Publicado em 28/05/2025
Revisado em 28/05/2025

Queda na cobertura vacinal e aumento global de casos reacendem preocupação com a disseminação do vírus

Após anos com a doença sob controle em diversos países, o sarampo voltou a causar preocupação em escala global. De acordo com dados da Organização Mundial da Saúde (OMS), os casos da doença ultrapassaram 359 mil em todo o mundo. Nas Américas, seis países notificaram 2.313 casos até abril deste ano, um aumento significativo em relação aos apenas 215 casos registrados no mesmo período de 2024.

A atual alta de casos tem sido associada a diversos fatores, como a desinformação sobre vacinas, a hesitação vacinal e mudanças nas políticas de saúde pública. Nos Estados Unidos, por exemplo, a redução da cobertura vacinal e a baixa adesão aos imunizantes em algumas regiões abriram espaço para novos surtos, cenário que se agravou com a nomeação de Robert F. Kennedy Jr., conhecido por sua postura antivacina, como secretário de Saúde do atual governo Trump.

No Brasil, o Ministério da Saúde confirmou dois casos esporádicos de sarampo em São João de Meriti, no Rio de Janeiro, envolvendo duas crianças da mesma família, que já receberam atendimento médico e passam bem. As amostras foram analisadas pelo Lacen-RJ e pela Fiocruz, e os casos não têm relação com outro confirmado anteriormente em Itaboraí.
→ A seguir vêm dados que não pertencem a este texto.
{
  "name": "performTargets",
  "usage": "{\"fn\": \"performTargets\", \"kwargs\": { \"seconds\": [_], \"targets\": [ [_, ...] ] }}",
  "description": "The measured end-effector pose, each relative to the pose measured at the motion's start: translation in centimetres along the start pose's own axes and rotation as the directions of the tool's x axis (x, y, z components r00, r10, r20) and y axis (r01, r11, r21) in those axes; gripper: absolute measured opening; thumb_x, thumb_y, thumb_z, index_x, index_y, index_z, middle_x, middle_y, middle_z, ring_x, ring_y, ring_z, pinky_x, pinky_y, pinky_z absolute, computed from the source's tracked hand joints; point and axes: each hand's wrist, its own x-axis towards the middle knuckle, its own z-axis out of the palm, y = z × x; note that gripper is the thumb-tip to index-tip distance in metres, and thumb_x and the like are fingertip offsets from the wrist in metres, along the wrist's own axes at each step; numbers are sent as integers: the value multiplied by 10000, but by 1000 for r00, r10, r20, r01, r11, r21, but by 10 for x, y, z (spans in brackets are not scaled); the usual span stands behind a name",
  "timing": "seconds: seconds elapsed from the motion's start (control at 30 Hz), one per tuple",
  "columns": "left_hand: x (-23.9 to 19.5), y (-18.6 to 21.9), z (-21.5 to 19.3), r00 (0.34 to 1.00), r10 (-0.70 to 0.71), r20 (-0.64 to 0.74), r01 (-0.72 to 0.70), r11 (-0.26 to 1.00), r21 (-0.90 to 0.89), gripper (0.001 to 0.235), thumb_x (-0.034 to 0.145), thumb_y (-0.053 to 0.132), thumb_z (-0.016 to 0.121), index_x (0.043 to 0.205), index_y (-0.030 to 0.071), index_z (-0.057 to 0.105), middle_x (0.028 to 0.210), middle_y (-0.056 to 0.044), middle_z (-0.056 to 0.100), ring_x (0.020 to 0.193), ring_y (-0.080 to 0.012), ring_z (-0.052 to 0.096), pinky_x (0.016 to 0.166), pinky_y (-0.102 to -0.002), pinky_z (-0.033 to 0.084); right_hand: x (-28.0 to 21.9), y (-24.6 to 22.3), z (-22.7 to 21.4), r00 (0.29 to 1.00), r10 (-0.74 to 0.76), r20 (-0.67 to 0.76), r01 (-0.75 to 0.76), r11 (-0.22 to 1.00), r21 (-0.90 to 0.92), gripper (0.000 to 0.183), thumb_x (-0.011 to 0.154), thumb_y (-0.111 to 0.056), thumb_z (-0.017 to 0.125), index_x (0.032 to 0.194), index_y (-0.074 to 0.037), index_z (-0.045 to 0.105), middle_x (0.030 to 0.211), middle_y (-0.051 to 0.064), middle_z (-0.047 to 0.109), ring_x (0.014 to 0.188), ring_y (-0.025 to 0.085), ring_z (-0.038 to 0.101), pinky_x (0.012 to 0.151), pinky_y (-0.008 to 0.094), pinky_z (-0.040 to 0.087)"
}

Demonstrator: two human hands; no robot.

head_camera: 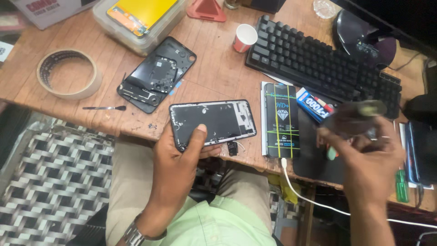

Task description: The person uses a metal prying tool to remove adhesive residue from the back of a disassembled smartphone. They repeatedly scrape the surface, occasionally applying liquid from a small bottle to assist in residue removal. The person also handles small blue adhesive pieces and a second disassembled phone on the table.

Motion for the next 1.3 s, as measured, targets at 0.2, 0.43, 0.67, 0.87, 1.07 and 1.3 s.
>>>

Ainda segundo o Ministério, não há indícios de transmissão comunitária e os registros não afetam a recertificação do Brasil como país livre da circulação do vírus, concedida pela Opas/OMS em novembro de 2024.

Mesmo assim, o alerta é inevitável. Em um mundo globalizado, onde o fluxo de pessoas entre países é constante, surtos locais rapidamente ganham escala internacional, colocando em risco populações inteiras.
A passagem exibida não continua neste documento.